Activity: Each entry that follows must be output without any deviation.

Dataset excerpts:
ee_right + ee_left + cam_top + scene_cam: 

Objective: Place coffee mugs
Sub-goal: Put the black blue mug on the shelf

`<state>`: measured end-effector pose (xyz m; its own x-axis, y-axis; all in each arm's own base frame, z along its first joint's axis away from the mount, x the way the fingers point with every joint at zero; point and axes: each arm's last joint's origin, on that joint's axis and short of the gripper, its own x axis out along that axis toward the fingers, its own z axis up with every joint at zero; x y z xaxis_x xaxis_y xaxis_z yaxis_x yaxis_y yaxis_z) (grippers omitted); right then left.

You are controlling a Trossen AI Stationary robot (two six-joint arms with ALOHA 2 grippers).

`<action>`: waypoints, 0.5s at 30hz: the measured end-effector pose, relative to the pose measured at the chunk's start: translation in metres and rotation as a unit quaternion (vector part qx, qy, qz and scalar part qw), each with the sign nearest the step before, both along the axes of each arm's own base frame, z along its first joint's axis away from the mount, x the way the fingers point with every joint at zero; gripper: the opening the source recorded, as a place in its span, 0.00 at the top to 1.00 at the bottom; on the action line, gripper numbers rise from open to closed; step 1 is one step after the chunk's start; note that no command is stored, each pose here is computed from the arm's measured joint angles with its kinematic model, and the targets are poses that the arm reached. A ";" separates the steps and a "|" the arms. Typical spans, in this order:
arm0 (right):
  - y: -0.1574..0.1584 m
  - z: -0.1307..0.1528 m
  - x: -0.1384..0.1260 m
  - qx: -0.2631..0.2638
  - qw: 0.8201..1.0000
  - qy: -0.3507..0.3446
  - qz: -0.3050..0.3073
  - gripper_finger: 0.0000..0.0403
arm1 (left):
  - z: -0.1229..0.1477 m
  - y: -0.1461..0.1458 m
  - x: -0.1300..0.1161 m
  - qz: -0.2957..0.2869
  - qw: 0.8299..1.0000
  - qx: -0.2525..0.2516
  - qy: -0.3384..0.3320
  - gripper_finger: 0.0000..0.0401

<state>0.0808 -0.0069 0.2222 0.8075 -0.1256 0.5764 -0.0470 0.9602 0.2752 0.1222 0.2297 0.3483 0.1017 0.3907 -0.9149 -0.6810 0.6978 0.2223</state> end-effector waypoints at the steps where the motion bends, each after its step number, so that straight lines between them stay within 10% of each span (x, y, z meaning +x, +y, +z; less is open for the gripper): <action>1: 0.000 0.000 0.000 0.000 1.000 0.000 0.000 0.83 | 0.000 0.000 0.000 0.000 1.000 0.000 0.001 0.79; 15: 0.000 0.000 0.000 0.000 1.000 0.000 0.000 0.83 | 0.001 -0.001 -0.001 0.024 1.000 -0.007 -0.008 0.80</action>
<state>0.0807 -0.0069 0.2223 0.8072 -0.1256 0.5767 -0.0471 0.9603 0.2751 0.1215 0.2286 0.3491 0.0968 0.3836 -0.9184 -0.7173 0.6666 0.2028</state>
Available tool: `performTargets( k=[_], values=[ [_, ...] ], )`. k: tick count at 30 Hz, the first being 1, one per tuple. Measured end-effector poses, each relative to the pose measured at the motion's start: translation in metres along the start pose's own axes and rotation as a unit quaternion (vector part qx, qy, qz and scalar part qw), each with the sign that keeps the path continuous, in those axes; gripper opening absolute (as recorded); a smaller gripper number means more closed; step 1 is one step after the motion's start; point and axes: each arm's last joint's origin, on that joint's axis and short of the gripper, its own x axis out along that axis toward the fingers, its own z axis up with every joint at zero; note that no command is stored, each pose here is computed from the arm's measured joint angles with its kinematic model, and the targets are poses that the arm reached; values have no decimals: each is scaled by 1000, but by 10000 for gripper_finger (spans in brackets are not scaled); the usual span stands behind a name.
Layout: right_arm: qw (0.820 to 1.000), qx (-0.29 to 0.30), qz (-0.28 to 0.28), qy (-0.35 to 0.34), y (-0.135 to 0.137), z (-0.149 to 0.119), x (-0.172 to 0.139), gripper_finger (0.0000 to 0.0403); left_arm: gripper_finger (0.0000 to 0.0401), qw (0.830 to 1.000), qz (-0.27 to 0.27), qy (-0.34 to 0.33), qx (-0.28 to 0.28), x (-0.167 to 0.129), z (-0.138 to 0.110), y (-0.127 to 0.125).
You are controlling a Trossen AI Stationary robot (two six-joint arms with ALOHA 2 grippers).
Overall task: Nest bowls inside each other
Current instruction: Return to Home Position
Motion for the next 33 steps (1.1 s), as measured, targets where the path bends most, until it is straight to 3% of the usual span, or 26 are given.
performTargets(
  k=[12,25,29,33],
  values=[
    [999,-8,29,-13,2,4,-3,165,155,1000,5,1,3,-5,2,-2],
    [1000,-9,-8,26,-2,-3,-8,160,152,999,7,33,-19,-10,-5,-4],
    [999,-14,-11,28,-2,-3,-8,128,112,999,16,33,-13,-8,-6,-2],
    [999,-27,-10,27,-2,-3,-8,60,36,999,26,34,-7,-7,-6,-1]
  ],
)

Your solution:
ee_right + ee_left + cam_top + scene_cam: 

Objective: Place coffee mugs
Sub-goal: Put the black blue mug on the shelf

`<state>`: measured end-effector pose (xyz m; its own x-axis, y-axis; all in each arm's own base frame, z along its first joint's axis away from the mount, x the way the fingers point with every joint at zero; point and axes: each arm's last joint's origin, on that joint's axis and short of the gripper, its own x axis out along that axis toward the fingers, its own z axis up with every joint at zero; x y z xaxis_x xaxis_y xaxis_z yaxis_x yaxis_y yaxis_z) (grippers omitted); right then left.

You are controlling a Trossen AI Stationary robot (two six-joint arms with ALOHA 2 grippers).

`<action>`: waypoints, 0.5s at 30hz: the measured end-effector pose, relative to the pose measured at the chunk's start: translation in metres and rotation as a unit quaternion (vector part qx, qy, qz and scalar part qw), each with the sign nearest the step before, both along the axes of each arm's own base frame, z along its first joint's axis away from the mount, x the way the fingers point with every joint at zero; gripper: the opening the source recorded, as a place in its span, 0.00 at the top to 1.00 at the bottom; on the action line, gripper numbers rise from open to closed; step 1 is one step after the chunk's start; note that no command is stored, each pose here is computed from the arm's measured joint angles with its kinematic model, and the targets are poses that the arm reached. A ";" separates the steps and a "|" the arms. Typical spans, in this order:
arm0 (right):
  - y: -0.1574..0.1584 m
  - z: -0.1307..0.1528 m
  - x: -0.1384..0.1260 m
  - qx: -0.2631..0.2638
  - qw: 0.8201..1.0000
  - qy: -0.3507..0.3446
  - qz: -0.3050..0.3073
  - gripper_finger: 0.0000..0.0403
arm1 (left):
  - z: -0.1229..0.1477 m
  - y: -0.1461..0.1458 m
  - x: -0.1300..0.1161 m
  - qz: -0.2957..0.2869
  - qw: 0.8299..1.0000
  - qx: -0.2525..0.2516
  - qy: -0.3384..0.3320
  - gripper_finger: 0.0000..0.0401

<state>0.0808 -0.0069 0.2222 0.8075 -0.1256 0.5764 -0.0470 0.9602 0.2752 0.1222 0.2297 0.3483 0.1017 0.3907 -0.9149 -0.6810 0.6978 0.2223</state> end-effector waypoints at the steps where the motion bends, each after its step number, so that straight lines between them stay within 10% of each span (x, y, z meaning +x, +y, +z; less is open for the gripper): <action>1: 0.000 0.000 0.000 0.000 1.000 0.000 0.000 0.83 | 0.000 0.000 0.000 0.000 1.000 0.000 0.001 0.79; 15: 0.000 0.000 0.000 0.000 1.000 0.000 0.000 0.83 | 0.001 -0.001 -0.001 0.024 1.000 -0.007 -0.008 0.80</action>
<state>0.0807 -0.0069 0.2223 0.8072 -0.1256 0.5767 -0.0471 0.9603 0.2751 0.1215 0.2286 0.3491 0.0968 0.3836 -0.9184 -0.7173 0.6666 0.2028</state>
Available tool: `performTargets( k=[_], values=[ [_, ...] ], )`. k: tick count at 30 Hz, the first being 1, one per tuple. Measured end-effector poses, each relative to the pose measured at the motion's start: translation in metres along the start pose's own axes and rotation as a unit quaternion (vector part qx, qy, qz and scalar part qw), each with the sign that keeps the path continuous, in those axes; gripper opening absolute (as recorded); a smaller gripper number means more closed; step 1 is one step after the motion's start; point and axes: each arm's last joint's origin, on that joint's axis and short of the gripper, its own x axis out along that axis toward the fingers, its own z axis up with every joint at zero; note that no command is stored, each pose here is computed from the arm's measured joint angles with its kinematic model, and the targets are poses that the arm reached; values have no decimals: each is scaled by 1000, but by 10000 for gripper_finger (spans in brackets are not scaled); the usual span stands behind a name.
Layout: right_arm: qw (0.820 to 1.000), qx (-0.29 to 0.30), qz (-0.28 to 0.28), qy (-0.35 to 0.34), y (-0.135 to 0.137), z (-0.149 to 0.119), x (-0.172 to 0.139), gripper_finger (0.0000 to 0.0403); left_arm: gripper_finger (0.0000 to 0.0401), qw (0.830 to 1.000), qz (-0.27 to 0.27), qy (-0.34 to 0.33), qx (-0.28 to 0.28), x (-0.167 to 0.129), z (-0.138 to 0.110), y (-0.127 to 0.125).
You are controlling a Trossen AI Stationary robot (two six-joint arms with ALOHA 2 grippers).
Overall task: Nest bowls inside each other
Current instruction: Return to Home Position
Motion for the next 33 steps (1.1 s), as measured, targets where the path bends most, until it is straight to 3% of the usual span, or 26 are given.
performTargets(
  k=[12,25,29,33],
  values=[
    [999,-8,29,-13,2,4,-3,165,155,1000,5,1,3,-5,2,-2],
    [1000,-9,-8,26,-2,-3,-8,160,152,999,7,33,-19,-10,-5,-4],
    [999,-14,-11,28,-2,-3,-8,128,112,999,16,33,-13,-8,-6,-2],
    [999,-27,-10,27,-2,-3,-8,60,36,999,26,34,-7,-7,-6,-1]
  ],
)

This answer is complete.